These links may be helpful.
http://www.starlino.com/power2thrust.html
https://news.nus.edu.sg/press-releases/solar-powered-quadcopter
a59d1:
The basic premise of the NASA drone is that it's cheaper to move a camera a few hundred feet through the air on a drone than drive the multi-billion-dollar rover around on the ground. When you consider how much wear the wheels receive and how many scientists are relying on the rover for data (like dirt spectrometers, ultrasound, etc etc) this makes a bit more sense.
I also just noticed that the drone weighs only 970 grams. That's absolutely nuts for something with a 1.2-meter radius propeller! RC helicopters on Earth with that much propeller cross-sectional area usually weigh 3-8 kilograms: https://www.xheli.com/align-kx0160npnt-trex600n-le-kit.html
See here for some details: https://www.nasa.gov/press-release/mars-helicopter-to-fly-on-nasa-s-next-red-planet-rover-mission.
Also, I don't know how accurate this page is, but it claims the helicopter uses a Snapdragon SoM from Intrinsyc and ZigBee radios. Whether those parts will survive the radiation on the trip to Mars is quite another question ;D
https://en.wikipedia.org/wiki/JPL_Mars_Helicopter_Scout
Rerouter:
Good thoughts on the sleep circuity, I would use something like a low power micro to combine the sleep circuit, battery monitoring and power switching of each peripheral, to essentially shut things down until the next scheduled communication window, you could even let it share the modem to let it handle the comms when the rpi is shut down.
This way it keeps power draw to an absolute minimum until your ready to fly,
Per water proofing your motors, print a cup with a hole, place it over the motor shaft, screw down propeller on top of the cup, and use thread locker when putting on the propellors,
Per the solar panels, yes a boost converter will work, you will want some capacitance before and after it, might be better if you just used an IC that charged directly off the solar, e.g.
http://www.ti.com/power-management/battery-management/charger-ics/products.html#p1152=2;2
basbr:
yes the idea is to have the drone on the ground for 99% of the time with one 10 min flight to a new location every week or so. if it gets to little power it can just spent longer charging or making shorter hops, im not in a rush. i might not have made it fully clear but i want this drone to operate fully autonomously while i sit at home and occasionally send new coördinats to fly to.

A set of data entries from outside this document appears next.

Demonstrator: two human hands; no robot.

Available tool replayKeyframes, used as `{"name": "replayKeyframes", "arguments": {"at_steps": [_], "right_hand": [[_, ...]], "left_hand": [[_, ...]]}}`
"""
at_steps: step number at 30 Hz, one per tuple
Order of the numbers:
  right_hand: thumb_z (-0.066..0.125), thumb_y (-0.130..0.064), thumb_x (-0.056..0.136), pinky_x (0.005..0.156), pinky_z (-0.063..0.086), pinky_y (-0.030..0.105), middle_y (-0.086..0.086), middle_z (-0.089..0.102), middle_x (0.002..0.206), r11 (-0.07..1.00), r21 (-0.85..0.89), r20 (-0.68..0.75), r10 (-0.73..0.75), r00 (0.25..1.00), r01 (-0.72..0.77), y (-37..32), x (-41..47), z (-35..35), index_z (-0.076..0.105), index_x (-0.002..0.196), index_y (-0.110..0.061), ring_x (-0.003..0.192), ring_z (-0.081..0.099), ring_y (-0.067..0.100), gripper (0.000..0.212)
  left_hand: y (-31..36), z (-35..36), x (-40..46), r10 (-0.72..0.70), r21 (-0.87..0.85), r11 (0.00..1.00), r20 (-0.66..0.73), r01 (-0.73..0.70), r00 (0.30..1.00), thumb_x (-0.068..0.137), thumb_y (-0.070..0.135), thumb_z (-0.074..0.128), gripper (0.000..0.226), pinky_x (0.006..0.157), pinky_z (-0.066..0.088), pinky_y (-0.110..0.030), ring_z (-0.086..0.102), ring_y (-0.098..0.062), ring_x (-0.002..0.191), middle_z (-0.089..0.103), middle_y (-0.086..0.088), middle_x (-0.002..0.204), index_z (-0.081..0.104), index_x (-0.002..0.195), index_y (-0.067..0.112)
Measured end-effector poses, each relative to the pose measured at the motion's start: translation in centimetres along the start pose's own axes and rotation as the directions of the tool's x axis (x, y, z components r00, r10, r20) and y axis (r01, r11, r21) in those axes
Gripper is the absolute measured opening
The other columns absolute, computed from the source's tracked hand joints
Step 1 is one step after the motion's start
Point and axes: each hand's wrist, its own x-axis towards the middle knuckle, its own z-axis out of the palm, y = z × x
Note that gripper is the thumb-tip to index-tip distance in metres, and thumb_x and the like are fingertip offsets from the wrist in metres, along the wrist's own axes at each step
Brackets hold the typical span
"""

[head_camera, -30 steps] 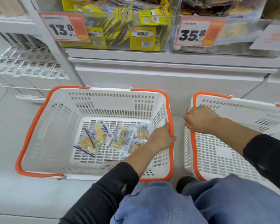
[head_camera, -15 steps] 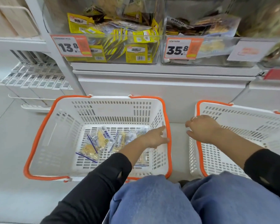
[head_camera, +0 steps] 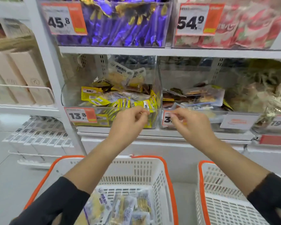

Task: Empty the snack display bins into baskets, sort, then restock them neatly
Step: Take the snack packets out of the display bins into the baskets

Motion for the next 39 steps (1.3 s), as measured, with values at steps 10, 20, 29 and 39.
{"name": "replayKeyframes", "arguments": {"at_steps": [10,20,29,39], "right_hand": [[0.067,-0.053,0.082,0.104,0.038,0.034,0.006,0.037,0.150,0.872,-0.382,0.609,0.488,0.625,-0.307,13.6,9.0,-4.6,0.028,0.150,-0.024,0.135,0.038,0.025,0.084],[0.058,-0.069,0.074,0.120,0.014,0.038,-0.003,-0.012,0.161,0.680,-0.372,0.774,0.603,0.193,-0.632,20.1,8.6,-4.2,-0.013,0.152,-0.017,0.149,-0.001,0.020,0.118],[0.075,-0.057,0.071,0.098,0.044,0.034,0.004,0.054,0.132,0.784,-0.297,0.719,0.559,0.414,-0.545,20.6,8.6,-2.6,0.023,0.146,-0.011,0.118,0.051,0.022,0.103],[0.074,-0.082,0.044,0.098,0.048,0.037,-0.010,0.055,0.124,0.784,-0.391,0.785,0.558,0.270,-0.483,20.5,8.9,-3.9,0.054,0.128,-0.026,0.113,0.054,0.015,0.103]], "left_hand": [[7.8,6.6,10.5,0.294,0.261,0.886,0.321,-0.383,0.900,0.094,0.021,0.055,0.032,0.094,0.045,-0.034,0.058,-0.023,0.111,0.064,-0.006,0.121,0.060,0.125,0.017],[8.2,14.1,16.0,-0.486,0.646,0.755,0.665,-0.111,0.568,0.090,0.063,0.050,0.079,0.099,0.040,-0.039,0.044,-0.030,0.130,0.038,-0.009,0.150,0.036,0.147,0.010],[8.3,13.9,16.6,-0.496,0.634,0.766,0.689,-0.107,0.528,0.097,0.049,0.047,0.068,0.106,0.029,-0.030,0.027,-0.022,0.144,0.024,-0.005,0.159,0.030,0.150,0.010],[7.6,13.4,16.5,-0.471,0.626,0.776,0.655,-0.076,0.591,0.088,0.061,0.051,0.081,0.110,0.028,-0.036,0.030,-0.026,0.142,0.029,-0.007,0.157,0.035,0.148,0.008]]}}
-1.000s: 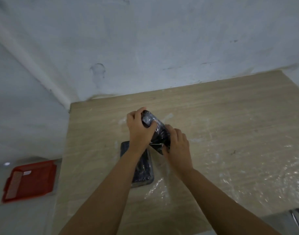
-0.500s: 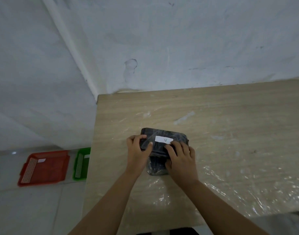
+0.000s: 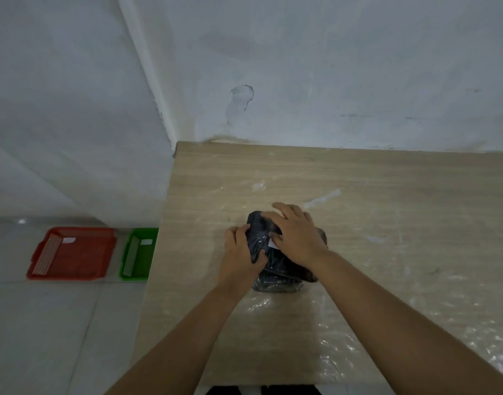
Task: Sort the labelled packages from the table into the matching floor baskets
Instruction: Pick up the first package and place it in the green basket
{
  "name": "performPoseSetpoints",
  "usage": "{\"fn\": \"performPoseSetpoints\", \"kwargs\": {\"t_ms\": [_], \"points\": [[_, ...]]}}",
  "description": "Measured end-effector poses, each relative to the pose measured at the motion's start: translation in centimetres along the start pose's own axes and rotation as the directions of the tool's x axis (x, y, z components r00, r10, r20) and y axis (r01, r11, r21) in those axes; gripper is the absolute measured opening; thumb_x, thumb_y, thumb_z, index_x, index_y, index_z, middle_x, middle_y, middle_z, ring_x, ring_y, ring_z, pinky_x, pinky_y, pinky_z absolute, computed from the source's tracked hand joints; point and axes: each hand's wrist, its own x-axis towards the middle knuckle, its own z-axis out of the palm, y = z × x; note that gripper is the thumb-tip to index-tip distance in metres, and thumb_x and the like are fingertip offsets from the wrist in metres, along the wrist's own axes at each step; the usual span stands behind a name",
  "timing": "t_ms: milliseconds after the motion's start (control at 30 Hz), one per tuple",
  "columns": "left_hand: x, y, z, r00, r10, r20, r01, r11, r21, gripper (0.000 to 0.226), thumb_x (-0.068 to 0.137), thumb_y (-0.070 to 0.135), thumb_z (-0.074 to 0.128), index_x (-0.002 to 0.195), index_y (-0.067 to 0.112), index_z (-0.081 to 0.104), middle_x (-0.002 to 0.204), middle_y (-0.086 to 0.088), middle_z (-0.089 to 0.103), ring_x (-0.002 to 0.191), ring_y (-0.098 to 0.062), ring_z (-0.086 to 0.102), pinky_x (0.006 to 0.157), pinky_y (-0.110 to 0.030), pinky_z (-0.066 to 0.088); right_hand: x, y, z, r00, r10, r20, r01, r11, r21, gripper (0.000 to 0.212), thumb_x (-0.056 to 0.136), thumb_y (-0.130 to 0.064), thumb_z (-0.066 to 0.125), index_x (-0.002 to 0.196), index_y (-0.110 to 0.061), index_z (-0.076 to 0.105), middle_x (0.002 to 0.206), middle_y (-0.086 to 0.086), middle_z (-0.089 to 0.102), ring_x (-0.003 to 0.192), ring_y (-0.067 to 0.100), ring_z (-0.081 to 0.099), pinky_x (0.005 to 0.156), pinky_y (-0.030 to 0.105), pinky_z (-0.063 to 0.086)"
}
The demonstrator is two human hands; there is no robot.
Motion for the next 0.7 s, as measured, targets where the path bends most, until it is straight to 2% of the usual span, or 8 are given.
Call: {"fn": "performPoseSetpoints", "kwargs": {"t_ms": [100,200,267,333,433,533,600,700], "points": [[0.0,0.3,0.4,0.998,-0.03,-0.059,0.03,1.0,0.004,0.06,0.082,0.018,0.058,0.133,0.013,0.027,0.128,-0.007,0.03,0.101,-0.008,0.04,0.084,-0.017,0.039,3.2,0.1,-0.1,0.96,-0.114,0.255,0.085,0.989,0.12,0.044,0.094,-0.016,0.045,0.134,-0.035,0.042,0.152,0.001,0.028,0.133,0.029,0.029,0.107,0.047,0.03],[0.3,0.6,0.7,0.994,-0.04,-0.098,0.044,0.998,0.039,0.056,0.083,0.018,0.055,0.132,0.012,0.03,0.129,-0.009,0.031,0.108,-0.015,0.042,0.086,-0.022,0.041,4.9,0.8,-0.2,0.942,-0.128,0.312,0.06,0.974,0.218,0.046,0.091,-0.01,0.052,0.13,-0.033,0.048,0.142,0.007,0.036,0.122,0.032,0.039,0.098,0.046,0.038],[0.5,1.1,1.0,0.99,-0.042,-0.134,0.055,0.994,0.096,0.051,0.084,0.019,0.054,0.13,0.01,0.034,0.129,-0.012,0.033,0.115,-0.022,0.04,0.09,-0.029,0.044,5.3,1.7,-0.6,0.947,-0.103,0.305,0.012,0.958,0.286,0.051,0.087,-0.009,0.057,0.131,-0.034,0.047,0.132,0.011,0.037,0.117,0.032,0.04,0.1,0.045,0.038],[0.8,1.9,1.4,0.983,-0.062,-0.173,0.083,0.99,0.112,0.044,0.086,0.019,0.052,0.127,0.011,0.038,0.13,-0.013,0.033,0.119,-0.025,0.038,0.095,-0.033,0.043,5.3,2.8,-1.1,0.954,-0.039,0.297,-0.077,0.926,0.369,0.055,0.086,-0.014,0.059,0.133,-0.036,0.042,0.124,0.012,0.033,0.114,0.031,0.04,0.103,0.038,0.036],[1.0,3.1,2.0,0.984,-0.054,-0.168,0.081,0.984,0.156,0.035,0.09,0.021,0.048,0.124,0.014,0.043,0.131,-0.011,0.034,0.121,-0.023,0.036,0.095,-0.028,0.037,4.9,4.6,-1.6,0.946,0.159,0.282,-0.286,0.817,0.501,0.055,0.085,-0.028,0.062,0.134,-0.03,0.038,0.126,0.012,0.026,0.109,0.031,0.044,0.095,0.029,0.036],[0.7,3.8,2.3,0.993,0.012,-0.114,0.022,0.955,0.295,0.037,0.091,0.024,0.046,0.126,0.011,0.045,0.132,-0.011,0.04,0.124,-0.024,0.039,0.101,-0.033,0.037,3.8,5.9,-1.2,0.887,0.39,0.246,-0.458,0.684,0.568,0.052,0.08,-0.036,0.066,0.122,-0.021,0.041,0.118,0.011,0.029,0.084,0.023,0.052,0.085,0.031,0.048],[0.4,3.8,2.4,0.997,0.048,-0.053,-0.022,0.912,0.409,0.043,0.092,0.03,0.044,0.131,0.011,0.041,0.139,-0.01,0.04,0.132,-0.025,0.034,0.113,-0.039,0.026,2.9,6.0,-0.6,0.854,0.471,0.222,-0.504,0.642,0.578,0.05,0.077,-0.038,0.067,0.116,-0.019,0.04,0.111,0.008,0.03,0.072,0.017,0.05,0.076,0.035,0.051],[-0.1,3.4,2.4,0.998,0.063,0.016,-0.062,0.853,0.518,0.055,0.093,0.043,0.034,0.14,0.014,0.029,0.151,-0.007,0.027,0.143,-0.023,0.015,0.116,-0.037,-0.002,1.6,5.9,0.2,0.842,0.524,0.129,-0.495,0.656,0.57,0.052,0.077,-0.04,0.067,0.114,-0.014,0.041,0.111,0.006,0.036,0.078,0.018,0.048,0.07,0.033,0.04]]}}
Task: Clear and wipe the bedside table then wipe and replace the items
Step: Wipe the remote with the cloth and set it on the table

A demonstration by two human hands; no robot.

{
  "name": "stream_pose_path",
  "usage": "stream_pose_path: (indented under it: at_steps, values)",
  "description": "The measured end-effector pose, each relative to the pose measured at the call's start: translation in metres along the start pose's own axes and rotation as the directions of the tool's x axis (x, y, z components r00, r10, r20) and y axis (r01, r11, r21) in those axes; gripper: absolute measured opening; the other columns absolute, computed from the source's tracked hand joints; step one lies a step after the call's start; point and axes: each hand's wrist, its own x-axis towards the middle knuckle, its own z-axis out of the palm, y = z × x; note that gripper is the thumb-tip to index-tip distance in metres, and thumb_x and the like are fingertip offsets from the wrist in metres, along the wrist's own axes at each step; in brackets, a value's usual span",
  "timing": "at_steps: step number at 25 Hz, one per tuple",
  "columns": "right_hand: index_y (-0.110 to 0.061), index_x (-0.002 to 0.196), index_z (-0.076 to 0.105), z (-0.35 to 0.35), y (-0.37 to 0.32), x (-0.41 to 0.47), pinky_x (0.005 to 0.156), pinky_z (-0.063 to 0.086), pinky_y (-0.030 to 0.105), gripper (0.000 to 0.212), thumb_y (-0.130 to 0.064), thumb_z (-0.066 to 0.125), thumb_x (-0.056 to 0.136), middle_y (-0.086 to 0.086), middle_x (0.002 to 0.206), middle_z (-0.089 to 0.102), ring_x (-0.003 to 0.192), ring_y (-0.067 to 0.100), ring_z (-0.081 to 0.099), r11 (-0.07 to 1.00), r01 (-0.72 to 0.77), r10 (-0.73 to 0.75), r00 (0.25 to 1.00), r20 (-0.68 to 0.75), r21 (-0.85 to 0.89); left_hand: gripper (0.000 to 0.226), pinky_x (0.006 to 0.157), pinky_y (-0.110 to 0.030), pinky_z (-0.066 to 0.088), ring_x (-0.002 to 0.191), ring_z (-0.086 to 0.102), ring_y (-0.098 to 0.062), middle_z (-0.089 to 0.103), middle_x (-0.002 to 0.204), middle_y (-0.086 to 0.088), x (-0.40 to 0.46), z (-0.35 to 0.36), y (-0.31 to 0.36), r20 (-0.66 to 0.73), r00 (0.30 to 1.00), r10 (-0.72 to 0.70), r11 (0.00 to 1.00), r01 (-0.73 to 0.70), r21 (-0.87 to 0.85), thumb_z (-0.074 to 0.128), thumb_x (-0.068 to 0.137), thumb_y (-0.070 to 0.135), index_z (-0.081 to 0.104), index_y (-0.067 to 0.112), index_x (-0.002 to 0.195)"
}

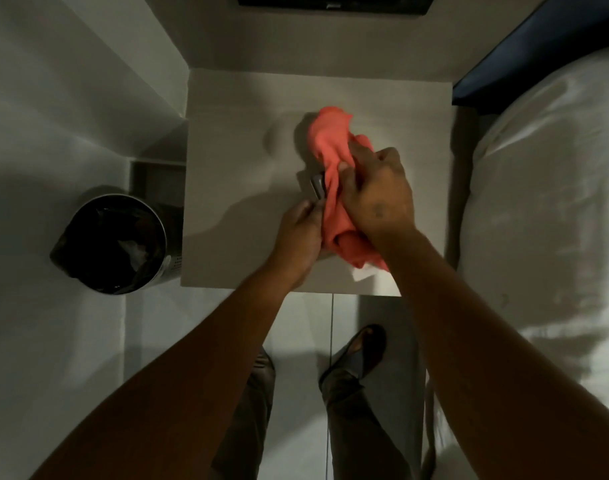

it would be best to copy there design but they went for a bit of a unconventional design and unlike NASA i have to use of the shelf products. There are a lot more places selling quadcopter parts than mars drones
even though, autonomous quadcopters aren't unheard of, most newer flight controllers have things like "fly back to base" functions.
i have the kakute f7 that im planning on using in this project https://hobbyking.com/en_us/kakute-f7-aio.html
as you say flying with those solar panels out can be unstable, that's why i going for a sort of sideways diamond shape to be hopefully more aerodynamic.
If this turns out to be unflyable i might look into some sort of deployable array that folds up during flight.
also im only planning to send it flying in optimal conditions (low wind speed/tail wind)
Most of the things that i'm planning to do have already been done before on there own.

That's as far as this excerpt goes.